Return all of the entries exactly, with nothing added or left out.
%%
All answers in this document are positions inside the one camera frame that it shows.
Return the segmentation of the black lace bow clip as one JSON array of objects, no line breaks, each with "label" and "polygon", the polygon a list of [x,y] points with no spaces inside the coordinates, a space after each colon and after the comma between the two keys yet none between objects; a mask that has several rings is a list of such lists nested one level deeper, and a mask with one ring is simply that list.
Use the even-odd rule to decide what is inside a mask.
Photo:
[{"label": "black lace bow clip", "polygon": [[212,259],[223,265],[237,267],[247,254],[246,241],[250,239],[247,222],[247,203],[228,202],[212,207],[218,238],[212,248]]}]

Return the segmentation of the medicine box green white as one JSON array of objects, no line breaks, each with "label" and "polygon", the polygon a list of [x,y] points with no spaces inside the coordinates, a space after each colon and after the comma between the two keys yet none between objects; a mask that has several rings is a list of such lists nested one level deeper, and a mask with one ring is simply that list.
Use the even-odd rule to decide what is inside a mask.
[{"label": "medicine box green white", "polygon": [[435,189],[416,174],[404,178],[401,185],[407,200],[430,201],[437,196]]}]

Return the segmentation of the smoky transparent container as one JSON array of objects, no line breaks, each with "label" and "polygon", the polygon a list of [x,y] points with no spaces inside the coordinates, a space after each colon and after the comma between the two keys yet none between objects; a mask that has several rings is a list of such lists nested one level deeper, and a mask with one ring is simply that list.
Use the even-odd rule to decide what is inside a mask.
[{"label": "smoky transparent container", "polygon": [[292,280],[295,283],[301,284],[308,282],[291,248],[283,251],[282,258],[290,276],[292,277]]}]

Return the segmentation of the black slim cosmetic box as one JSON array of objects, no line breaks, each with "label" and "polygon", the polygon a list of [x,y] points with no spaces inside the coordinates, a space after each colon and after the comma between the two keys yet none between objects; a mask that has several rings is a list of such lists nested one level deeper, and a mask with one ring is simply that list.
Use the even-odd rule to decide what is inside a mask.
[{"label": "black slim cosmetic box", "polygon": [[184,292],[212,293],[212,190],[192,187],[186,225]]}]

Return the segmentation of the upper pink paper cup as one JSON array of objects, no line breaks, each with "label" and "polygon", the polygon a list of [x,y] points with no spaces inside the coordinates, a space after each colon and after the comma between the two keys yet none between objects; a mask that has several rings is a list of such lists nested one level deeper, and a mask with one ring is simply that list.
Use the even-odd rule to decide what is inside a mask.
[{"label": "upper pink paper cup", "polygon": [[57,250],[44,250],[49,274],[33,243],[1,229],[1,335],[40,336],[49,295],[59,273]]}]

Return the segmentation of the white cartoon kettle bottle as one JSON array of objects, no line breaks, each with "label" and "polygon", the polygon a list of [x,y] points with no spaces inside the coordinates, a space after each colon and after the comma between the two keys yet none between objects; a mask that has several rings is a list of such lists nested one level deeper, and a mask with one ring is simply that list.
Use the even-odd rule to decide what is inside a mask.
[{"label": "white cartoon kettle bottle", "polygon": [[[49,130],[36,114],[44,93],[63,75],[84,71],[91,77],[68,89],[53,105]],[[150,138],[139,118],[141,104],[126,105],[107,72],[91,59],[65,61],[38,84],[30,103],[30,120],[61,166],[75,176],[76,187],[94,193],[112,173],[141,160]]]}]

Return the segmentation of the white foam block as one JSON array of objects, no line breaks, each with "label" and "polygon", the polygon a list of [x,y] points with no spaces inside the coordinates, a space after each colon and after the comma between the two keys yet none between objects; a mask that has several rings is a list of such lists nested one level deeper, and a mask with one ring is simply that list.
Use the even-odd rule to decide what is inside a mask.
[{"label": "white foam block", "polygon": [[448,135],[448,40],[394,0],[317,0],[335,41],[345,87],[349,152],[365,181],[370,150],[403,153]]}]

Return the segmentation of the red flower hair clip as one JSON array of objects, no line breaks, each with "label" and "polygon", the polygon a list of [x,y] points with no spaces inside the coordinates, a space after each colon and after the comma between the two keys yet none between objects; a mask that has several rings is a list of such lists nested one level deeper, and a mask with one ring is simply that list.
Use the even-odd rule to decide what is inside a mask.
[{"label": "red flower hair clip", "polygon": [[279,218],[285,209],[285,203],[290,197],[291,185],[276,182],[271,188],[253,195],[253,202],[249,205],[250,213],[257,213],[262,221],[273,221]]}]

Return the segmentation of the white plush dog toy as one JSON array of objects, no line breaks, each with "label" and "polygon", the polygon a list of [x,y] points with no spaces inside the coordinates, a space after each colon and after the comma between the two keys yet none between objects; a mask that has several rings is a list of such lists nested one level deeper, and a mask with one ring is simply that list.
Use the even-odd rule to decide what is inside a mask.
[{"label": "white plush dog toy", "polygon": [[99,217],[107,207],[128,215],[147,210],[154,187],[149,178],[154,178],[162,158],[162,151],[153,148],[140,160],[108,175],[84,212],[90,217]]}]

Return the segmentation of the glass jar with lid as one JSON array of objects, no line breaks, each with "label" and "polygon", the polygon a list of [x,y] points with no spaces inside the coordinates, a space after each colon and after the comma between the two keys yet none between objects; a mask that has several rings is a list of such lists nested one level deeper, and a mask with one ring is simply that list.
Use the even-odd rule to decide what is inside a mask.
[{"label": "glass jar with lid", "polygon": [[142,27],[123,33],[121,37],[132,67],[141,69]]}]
%%
# Completed exercise:
All answers in this document are positions inside the one camera frame that it shows.
Return the segmentation of the black lace bow clip as one JSON array of objects, no line breaks, each with "label" and "polygon", the polygon a list of [x,y] points with no spaces inside the coordinates, a space after each colon and after the comma between the two keys yet none between objects; a mask that has several rings is a list of such lists nested one level deeper, and a mask with one ring is simply that list.
Use the even-odd rule to decide what is inside a mask.
Photo:
[{"label": "black lace bow clip", "polygon": [[212,259],[223,265],[237,267],[247,254],[246,241],[250,239],[247,222],[247,203],[228,202],[212,207],[218,238],[212,248]]}]

Return the segmentation of the medicine box green white as one JSON array of objects, no line breaks, each with "label" and "polygon", the polygon a list of [x,y] points with no spaces inside the coordinates, a space after each colon and after the comma between the two keys yet none between objects; a mask that has several rings is a list of such lists nested one level deeper, and a mask with one ring is simply that list.
Use the even-odd rule to decide what is inside a mask.
[{"label": "medicine box green white", "polygon": [[435,189],[416,174],[404,178],[401,185],[407,200],[430,201],[437,196]]}]

Return the segmentation of the smoky transparent container as one JSON array of objects, no line breaks, each with "label" and "polygon", the polygon a list of [x,y] points with no spaces inside the coordinates, a space after each colon and after the comma between the two keys yet none between objects; a mask that has several rings is a list of such lists nested one level deeper, and a mask with one ring is simply that list.
Use the even-odd rule to decide what is inside a mask.
[{"label": "smoky transparent container", "polygon": [[292,280],[295,283],[301,284],[308,282],[291,248],[283,251],[282,258],[290,276],[292,277]]}]

Return the segmentation of the black slim cosmetic box as one JSON array of objects, no line breaks, each with "label" and "polygon", the polygon a list of [x,y] points with no spaces inside the coordinates, a space after each colon and after the comma between the two keys yet none between objects; a mask that has several rings is a list of such lists nested one level deeper, and a mask with one ring is simply that list.
Use the even-odd rule to decide what is inside a mask.
[{"label": "black slim cosmetic box", "polygon": [[184,292],[212,293],[212,190],[192,187],[186,225]]}]

Return the segmentation of the upper pink paper cup as one JSON array of objects, no line breaks, each with "label" and "polygon", the polygon a list of [x,y] points with no spaces inside the coordinates, a space after each colon and after the comma between the two keys yet none between objects; a mask that has several rings is a list of such lists nested one level deeper, and a mask with one ring is simply that list.
Use the even-odd rule to decide what is inside a mask.
[{"label": "upper pink paper cup", "polygon": [[57,250],[44,250],[49,274],[33,243],[1,229],[1,335],[40,336],[49,295],[59,273]]}]

Return the segmentation of the white cartoon kettle bottle as one JSON array of objects, no line breaks, each with "label" and "polygon", the polygon a list of [x,y] points with no spaces inside the coordinates, a space after each colon and after the comma between the two keys yet none between objects; a mask that has several rings is a list of such lists nested one level deeper, and a mask with one ring is simply that list.
Use the even-odd rule to decide what is inside a mask.
[{"label": "white cartoon kettle bottle", "polygon": [[[49,130],[36,114],[44,93],[63,75],[84,71],[91,77],[68,89],[53,105]],[[150,138],[139,118],[141,104],[126,105],[107,72],[91,59],[65,61],[38,84],[30,103],[30,120],[61,166],[75,176],[76,187],[94,193],[112,173],[141,160]]]}]

Return the segmentation of the white foam block as one JSON array of objects, no line breaks, each with "label" and "polygon", the polygon a list of [x,y] points with no spaces inside the coordinates, a space after each colon and after the comma between the two keys yet none between objects; a mask that has several rings is a list of such lists nested one level deeper, and a mask with one ring is simply that list.
Use the even-odd rule to decide what is inside a mask.
[{"label": "white foam block", "polygon": [[448,135],[448,40],[394,0],[317,0],[335,41],[345,87],[349,152],[365,181],[370,150],[403,153]]}]

Return the segmentation of the red flower hair clip as one JSON array of objects, no line breaks, each with "label" and "polygon", the polygon a list of [x,y] points with no spaces inside the coordinates, a space after each colon and after the comma between the two keys yet none between objects; a mask that has several rings is a list of such lists nested one level deeper, and a mask with one ring is simply that list.
Use the even-odd rule to decide what is inside a mask.
[{"label": "red flower hair clip", "polygon": [[279,218],[285,209],[285,203],[290,197],[291,185],[276,182],[271,188],[253,195],[253,202],[249,205],[250,213],[257,213],[262,221],[273,221]]}]

Return the segmentation of the white plush dog toy as one JSON array of objects, no line breaks, each with "label" and "polygon", the polygon a list of [x,y] points with no spaces inside the coordinates, a space after each colon and after the comma between the two keys yet none between objects; a mask that has several rings is a list of such lists nested one level deeper, and a mask with one ring is simply that list.
Use the even-odd rule to decide what is inside a mask.
[{"label": "white plush dog toy", "polygon": [[99,217],[107,207],[128,215],[147,210],[154,187],[149,178],[154,178],[162,158],[162,151],[153,148],[140,160],[108,175],[84,212],[90,217]]}]

Return the segmentation of the glass jar with lid as one JSON array of objects, no line breaks, each with "label" and "polygon", the polygon a list of [x,y] points with no spaces inside the coordinates, a space after each colon and after the comma between the two keys yet none between objects; a mask that has several rings is a list of such lists nested one level deeper, and a mask with one ring is simply that list.
Use the even-odd rule to decide what is inside a mask.
[{"label": "glass jar with lid", "polygon": [[142,27],[123,33],[121,37],[132,67],[141,69]]}]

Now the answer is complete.